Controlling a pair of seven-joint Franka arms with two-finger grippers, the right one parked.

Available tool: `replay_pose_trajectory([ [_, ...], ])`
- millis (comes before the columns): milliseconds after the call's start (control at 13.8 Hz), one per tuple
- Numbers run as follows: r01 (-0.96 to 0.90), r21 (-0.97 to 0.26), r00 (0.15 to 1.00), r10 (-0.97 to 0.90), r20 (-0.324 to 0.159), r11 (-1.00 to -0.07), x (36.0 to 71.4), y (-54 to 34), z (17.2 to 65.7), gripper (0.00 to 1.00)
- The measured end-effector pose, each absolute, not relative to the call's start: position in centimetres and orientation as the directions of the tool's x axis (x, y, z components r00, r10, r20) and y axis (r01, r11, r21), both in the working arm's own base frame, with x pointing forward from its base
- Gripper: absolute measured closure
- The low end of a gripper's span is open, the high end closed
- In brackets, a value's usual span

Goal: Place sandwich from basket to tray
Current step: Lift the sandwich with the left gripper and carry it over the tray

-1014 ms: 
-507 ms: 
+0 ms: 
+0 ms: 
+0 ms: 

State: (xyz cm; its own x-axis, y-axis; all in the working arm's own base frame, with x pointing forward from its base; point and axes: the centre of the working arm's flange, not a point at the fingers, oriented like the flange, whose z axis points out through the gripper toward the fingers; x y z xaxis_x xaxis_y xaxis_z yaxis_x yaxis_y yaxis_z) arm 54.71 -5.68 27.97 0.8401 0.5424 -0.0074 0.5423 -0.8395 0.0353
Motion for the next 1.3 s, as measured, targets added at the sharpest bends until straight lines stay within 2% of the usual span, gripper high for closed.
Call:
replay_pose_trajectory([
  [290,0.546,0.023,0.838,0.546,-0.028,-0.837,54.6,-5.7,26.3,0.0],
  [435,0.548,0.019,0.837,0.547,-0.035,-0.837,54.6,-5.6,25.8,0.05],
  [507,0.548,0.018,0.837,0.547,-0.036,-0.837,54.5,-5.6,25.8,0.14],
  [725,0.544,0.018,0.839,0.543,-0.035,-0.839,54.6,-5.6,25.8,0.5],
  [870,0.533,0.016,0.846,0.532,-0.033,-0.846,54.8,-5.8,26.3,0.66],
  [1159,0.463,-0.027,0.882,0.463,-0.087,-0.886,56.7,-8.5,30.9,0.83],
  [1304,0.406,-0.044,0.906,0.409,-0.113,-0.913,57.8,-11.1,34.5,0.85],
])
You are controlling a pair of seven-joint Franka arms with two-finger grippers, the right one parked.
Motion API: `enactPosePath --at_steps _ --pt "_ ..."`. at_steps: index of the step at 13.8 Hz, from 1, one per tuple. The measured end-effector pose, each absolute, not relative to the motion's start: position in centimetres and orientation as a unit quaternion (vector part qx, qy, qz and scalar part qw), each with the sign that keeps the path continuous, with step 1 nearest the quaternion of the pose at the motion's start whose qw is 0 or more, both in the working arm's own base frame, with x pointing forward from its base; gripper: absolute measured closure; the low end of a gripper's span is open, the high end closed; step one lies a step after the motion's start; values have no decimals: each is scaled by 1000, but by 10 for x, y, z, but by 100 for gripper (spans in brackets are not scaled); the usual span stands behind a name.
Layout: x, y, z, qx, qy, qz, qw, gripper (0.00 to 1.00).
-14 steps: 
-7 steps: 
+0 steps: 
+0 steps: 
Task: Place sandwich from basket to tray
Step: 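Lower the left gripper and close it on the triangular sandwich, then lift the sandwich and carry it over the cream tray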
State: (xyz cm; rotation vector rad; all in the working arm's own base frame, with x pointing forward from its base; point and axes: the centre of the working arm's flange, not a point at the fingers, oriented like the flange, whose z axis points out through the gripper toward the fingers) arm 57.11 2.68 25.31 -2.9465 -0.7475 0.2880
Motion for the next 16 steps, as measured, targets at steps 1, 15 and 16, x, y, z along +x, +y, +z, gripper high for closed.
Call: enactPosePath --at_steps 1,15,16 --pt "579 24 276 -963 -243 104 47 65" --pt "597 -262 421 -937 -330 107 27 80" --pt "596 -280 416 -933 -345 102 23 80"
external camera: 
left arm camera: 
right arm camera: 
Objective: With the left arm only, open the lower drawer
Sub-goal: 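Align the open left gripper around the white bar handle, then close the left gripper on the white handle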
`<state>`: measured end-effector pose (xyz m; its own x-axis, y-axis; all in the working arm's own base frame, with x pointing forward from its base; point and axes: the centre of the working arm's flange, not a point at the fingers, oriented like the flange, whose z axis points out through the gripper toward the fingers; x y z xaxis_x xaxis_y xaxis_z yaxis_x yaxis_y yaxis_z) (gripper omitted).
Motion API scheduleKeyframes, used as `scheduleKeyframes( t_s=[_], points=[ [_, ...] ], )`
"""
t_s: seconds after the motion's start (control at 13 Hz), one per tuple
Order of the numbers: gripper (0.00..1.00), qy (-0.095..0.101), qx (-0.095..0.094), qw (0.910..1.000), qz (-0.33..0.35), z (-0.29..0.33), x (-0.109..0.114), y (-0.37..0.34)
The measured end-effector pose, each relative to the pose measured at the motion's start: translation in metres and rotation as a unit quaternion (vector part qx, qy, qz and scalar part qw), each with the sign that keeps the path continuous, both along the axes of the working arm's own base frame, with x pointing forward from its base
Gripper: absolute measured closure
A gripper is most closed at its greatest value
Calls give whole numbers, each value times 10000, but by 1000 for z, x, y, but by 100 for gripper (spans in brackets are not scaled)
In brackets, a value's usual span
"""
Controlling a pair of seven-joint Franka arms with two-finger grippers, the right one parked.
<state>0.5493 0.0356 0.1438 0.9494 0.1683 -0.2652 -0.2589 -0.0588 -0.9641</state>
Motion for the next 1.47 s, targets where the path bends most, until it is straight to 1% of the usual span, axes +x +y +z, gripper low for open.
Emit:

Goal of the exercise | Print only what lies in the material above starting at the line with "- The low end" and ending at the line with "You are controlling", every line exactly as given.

Expected answer |
- The low end of a gripper's span is open, the high end closed
- In brackets, a value's usual span

Goal: Place sandwich from basket to tray
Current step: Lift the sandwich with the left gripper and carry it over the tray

-1014 ms: 
-507 ms: 
+0 ms: 
+0 ms: 
+0 ms: 

State: (xyz cm; its own x-axis, y-axis; all in the working arm's own base frame, with x pointing forward from its base; point and axes: the centre of the working arm's flange, not a point at the fingers, oriented like the flange, whose z axis points out through the gripper toward the fingers; x y z xaxis_x xaxis_y xaxis_z yaxis_x yaxis_y yaxis_z) arm 54.71 -5.68 27.97 0.8401 0.5424 -0.0074 0.5423 -0.8395 0.0353
Motion for the next 1.3 s, as measured, targets added at the sharpest bends until straight lines stay within 2% of the usual span, gripper high for closed.
Call:
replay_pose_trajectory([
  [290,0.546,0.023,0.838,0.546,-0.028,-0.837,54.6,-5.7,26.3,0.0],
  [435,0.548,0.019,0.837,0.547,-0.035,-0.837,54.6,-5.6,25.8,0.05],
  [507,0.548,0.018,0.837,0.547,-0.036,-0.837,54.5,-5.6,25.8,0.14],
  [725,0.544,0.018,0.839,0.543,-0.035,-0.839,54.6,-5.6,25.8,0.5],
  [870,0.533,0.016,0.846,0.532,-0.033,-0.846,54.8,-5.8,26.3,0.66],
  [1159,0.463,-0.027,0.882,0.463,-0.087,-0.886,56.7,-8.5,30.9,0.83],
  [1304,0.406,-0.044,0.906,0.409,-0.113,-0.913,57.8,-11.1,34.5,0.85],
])
You are controlling a pair of seven-joint Franka arms with two-finger grippers, the right one parked.

Nothing more remains to be added to this answer.